## Problem details
Those lines of the following listing which contain the string "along" should be returned.

## Given material
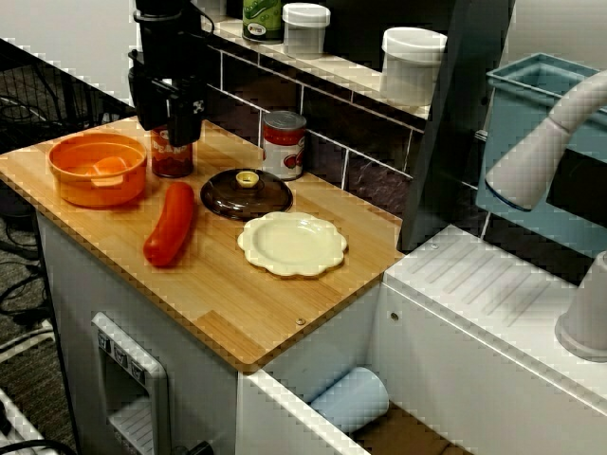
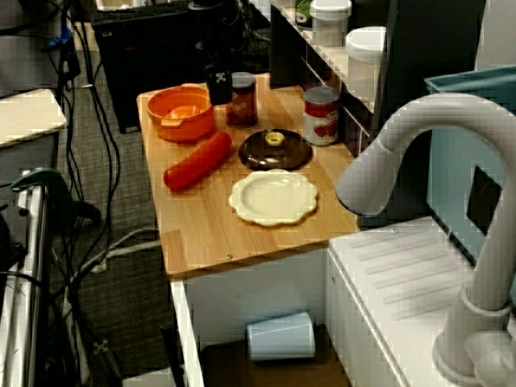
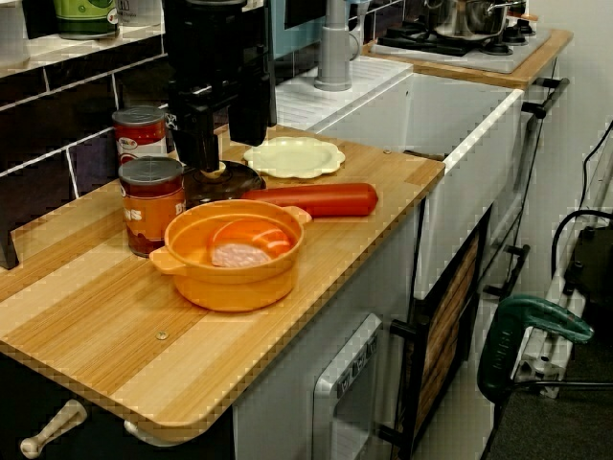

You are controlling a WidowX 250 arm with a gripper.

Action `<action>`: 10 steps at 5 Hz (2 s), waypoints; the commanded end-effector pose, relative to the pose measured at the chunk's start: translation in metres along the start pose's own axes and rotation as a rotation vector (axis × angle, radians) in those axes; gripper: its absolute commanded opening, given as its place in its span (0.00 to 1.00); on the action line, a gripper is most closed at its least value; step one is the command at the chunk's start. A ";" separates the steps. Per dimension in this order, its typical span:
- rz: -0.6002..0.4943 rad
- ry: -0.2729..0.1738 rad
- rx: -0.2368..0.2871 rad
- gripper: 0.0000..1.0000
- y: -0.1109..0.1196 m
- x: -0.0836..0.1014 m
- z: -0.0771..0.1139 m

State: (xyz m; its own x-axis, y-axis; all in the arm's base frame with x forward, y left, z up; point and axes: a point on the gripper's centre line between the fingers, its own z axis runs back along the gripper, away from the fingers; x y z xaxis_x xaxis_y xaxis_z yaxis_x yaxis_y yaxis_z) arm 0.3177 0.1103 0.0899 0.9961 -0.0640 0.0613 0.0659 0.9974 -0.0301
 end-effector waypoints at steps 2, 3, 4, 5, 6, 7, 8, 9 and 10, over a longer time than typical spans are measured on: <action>0.071 -0.068 0.014 1.00 0.025 -0.006 0.033; 0.105 -0.086 0.015 1.00 0.036 -0.006 0.039; 0.148 -0.109 0.032 1.00 0.048 -0.003 0.042; 0.201 -0.135 0.051 1.00 0.061 -0.002 0.041; 0.227 -0.163 0.075 1.00 0.071 -0.003 0.042; 0.245 -0.185 0.103 1.00 0.078 -0.003 0.037; 0.244 -0.201 0.145 1.00 0.084 -0.001 0.034; 0.243 -0.220 0.176 1.00 0.087 -0.001 0.025; 0.236 -0.226 0.202 1.00 0.090 0.000 0.021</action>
State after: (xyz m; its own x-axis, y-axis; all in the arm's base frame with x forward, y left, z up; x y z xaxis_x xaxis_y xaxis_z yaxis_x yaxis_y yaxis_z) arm 0.3245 0.1988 0.0953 0.9513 0.1630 0.2617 -0.1967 0.9745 0.1079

## Task solution
Action `<action>`: 10 steps at 5 Hz (2 s), waypoints; the commanded end-effector pose, relative to the pose measured at the chunk's start: translation in metres along the start pose's own axes and rotation as a rotation vector (axis × angle, radians) in those axes; gripper: its absolute commanded opening, given as its place in its span (0.00 to 1.00); on the action line, a gripper is most closed at its least value; step one is the command at the chunk's start. A ";" separates the steps. Per dimension in this order, its typical span:
State: (xyz m; its own x-axis, y-axis; all in the arm's base frame with x forward, y left, z up; point and axes: a point on the gripper's centre line between the fingers, its own z axis runs back along the gripper, away from the fingers; x y z xaxis_x xaxis_y xaxis_z yaxis_x yaxis_y yaxis_z) arm 0.3177 0.1103 0.0899 0.9961 -0.0640 0.0613 0.0659 0.9974 -0.0301

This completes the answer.